Overcoming Instrumental Limits: A New Era in Nanoscale Imaging

In a world where the ability to see and understand the smallest building blocks of life and materials can pioneer new frontiers in science and technology, Professor Vivek Goyal (ECE) and his team have made a breakthrough that could revolutionize nanoscale imaging. Their innovative method for reducing noise in this ultra-precise imaging technique has the potential to transform fields as diverse as biology and materials science. Imagine observing the intricate details of a biological cell or a complex material with unprecedented clarity and accuracy — this is the technological breakthrough Goyal’s research seeks. By overcoming long-standing challenges in the imaging process, this work not only pushes the boundaries of what we can see but also opens the door to discoveries that could shape our understanding of the world at the most fundamental level.

Goyal’s advancement was recently published in the prestigious Proceedings of the National Academy of Sciences (PNAS), a peer-reviewed journal of the world’s most cited scientific publications, covering original biological, physical, and social research.

The research, titled “Shot noise-mitigated secondary electron imaging with ion count-aided microscopy,” represents the culmination of nearly 15 years of work. Goyal credits the inception of this line of work to his early successes in utilizing single-photon detectors in 3D imaging and the speculation of a friend. Karl Berggren, a professor of electrical engineering at MIT, suggested that similar modeling might apply to particle beam microscopy. This idea set Goyal and his team on a decade-long journey leading to their current findings.

Nanoscale imaging, which involves visualizing and studying structures at the nanometer scale (one billionth of a meter), is critical for examining the intricate details of materials, biological cells, and molecules. This level of imaging enables high-precision observation of atomic arrangements, molecular interactions, and other microscopic features, which are vital in advancing fields such as nanotechnology, biology, and materials science.

The main facet of the article concerns “incident ion counting,” a technique that significantly decreases “source shot noise,” a type of random variation in the signal that can obscure details in the image. By cutting down this noise, the method allows for more precise and accurate imaging of nanoscale structures.

Goyal’s research is poised to make a significant impact, particularly in biology and materials science. “In biology, the samples are often fragile, and our methods may ultimately lead to imaging samples previously destroyed by the imaging process. In materials science, our methods may lead to increased resolution for quantitative material characterization,” says Goyal.

While the breakthrough is transformative, the team is still working to improve the speed of the imaging process.

“Our methods currently require the detector not to be too slow relative to the frequency of incident particles. So the slow detectors in current instruments force us to use low beam currents, which makes the imaging itself slow,” Goyal said. “Our overall vision is much broader.
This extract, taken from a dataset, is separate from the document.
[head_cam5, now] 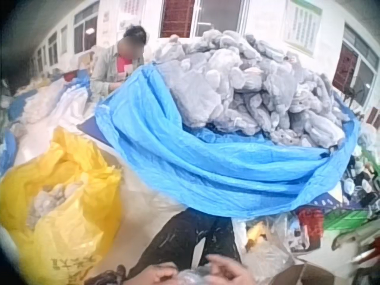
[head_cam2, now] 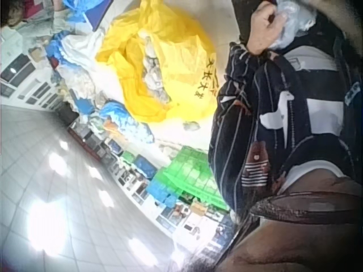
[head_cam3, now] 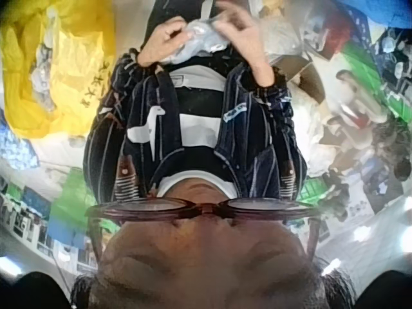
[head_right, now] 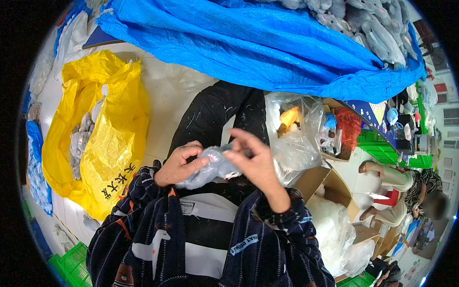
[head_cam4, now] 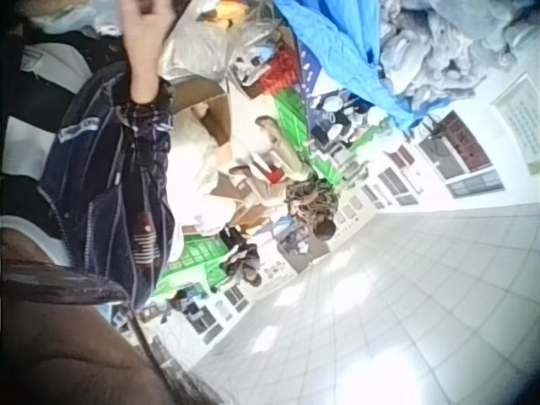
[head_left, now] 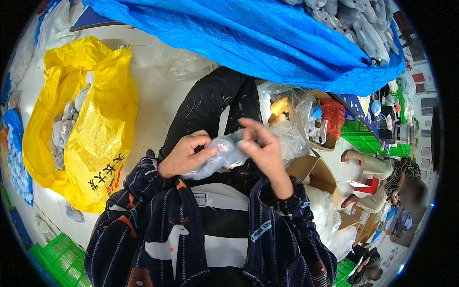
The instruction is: The person sits on the floor and uses scissors to trim loose threads and fur from small gray stuffed toys. They handle each toy one at a time, turning it over to access different areas, then place the finished toy into a blue bag.
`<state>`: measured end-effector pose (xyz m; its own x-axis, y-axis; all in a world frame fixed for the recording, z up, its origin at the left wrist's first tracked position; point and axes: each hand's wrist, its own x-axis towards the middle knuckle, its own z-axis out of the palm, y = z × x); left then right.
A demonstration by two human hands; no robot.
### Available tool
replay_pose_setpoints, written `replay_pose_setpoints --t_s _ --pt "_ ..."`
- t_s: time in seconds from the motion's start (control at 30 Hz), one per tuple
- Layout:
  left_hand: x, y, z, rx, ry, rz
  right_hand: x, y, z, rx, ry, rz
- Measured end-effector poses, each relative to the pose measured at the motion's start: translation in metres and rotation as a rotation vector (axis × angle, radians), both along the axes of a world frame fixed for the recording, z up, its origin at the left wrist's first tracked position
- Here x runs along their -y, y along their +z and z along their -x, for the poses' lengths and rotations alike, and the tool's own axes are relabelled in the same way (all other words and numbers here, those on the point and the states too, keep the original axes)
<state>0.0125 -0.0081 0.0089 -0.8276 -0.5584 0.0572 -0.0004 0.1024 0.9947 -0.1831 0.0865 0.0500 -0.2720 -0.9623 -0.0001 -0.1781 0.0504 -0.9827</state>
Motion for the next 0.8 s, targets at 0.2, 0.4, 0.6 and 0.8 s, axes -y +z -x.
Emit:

We believe we can turn the target shot noise into additional useful information about the sample.”

A key breakthrough in overcoming the limitations of slow detectors came from Akshay Agarwal, a post-doctoral researcher working with Goyal. Initially, Goyal’s team faced challenges in securing support for modifying existing instruments to improve data processing in particle beam microscopes. They believed that reducing complex signals to a single number per scan location caused vital information to be lost. Rather than waiting for someone to build a new instrument, Agarwal realized current detectors, even noisy ones, could be used to validate their theories. This approach led to a breakthrough in reducing noise and enhancing image clarity by eliminating one specific type of noise, even with imperfect tools. Agarwal’s efforts allowed the team to continue their research despite these constraints.

“When we turned our attention to the use of existing instruments, we realized that there are three fundamental sources of noise: source shot noise, target shot noise, and detector noise,” Goyal said. “We can eliminate the source shot noise nearly, and we can do that even when we have to live with high detector noise.”

Looking to the future, Goyal acknowledges that the implications of this research could extend far beyond its current applications.

“Since imaging and visualization are so important in science, this work has potential impacts beyond my imagination and expertise.  Our methods fundamentally change the trade-off between image accuracy and sample modification,” he said. “This leads to a possibility of great interest to my group: expansion of the use of heavy incident particles.”

Vivek Goyal is a professor and associate chair of doctoral programs in the electrical and computer engineering department at Boston University College of Engineering. Goyal specializes in signal processing, with a recent emphasis on computational imaging, especially exploiting efficient information representations and developing new imaging modalities dependent on computation. Goyal’s research interests include information representation, statistical signal processing, quantization, and human decision-making and perception.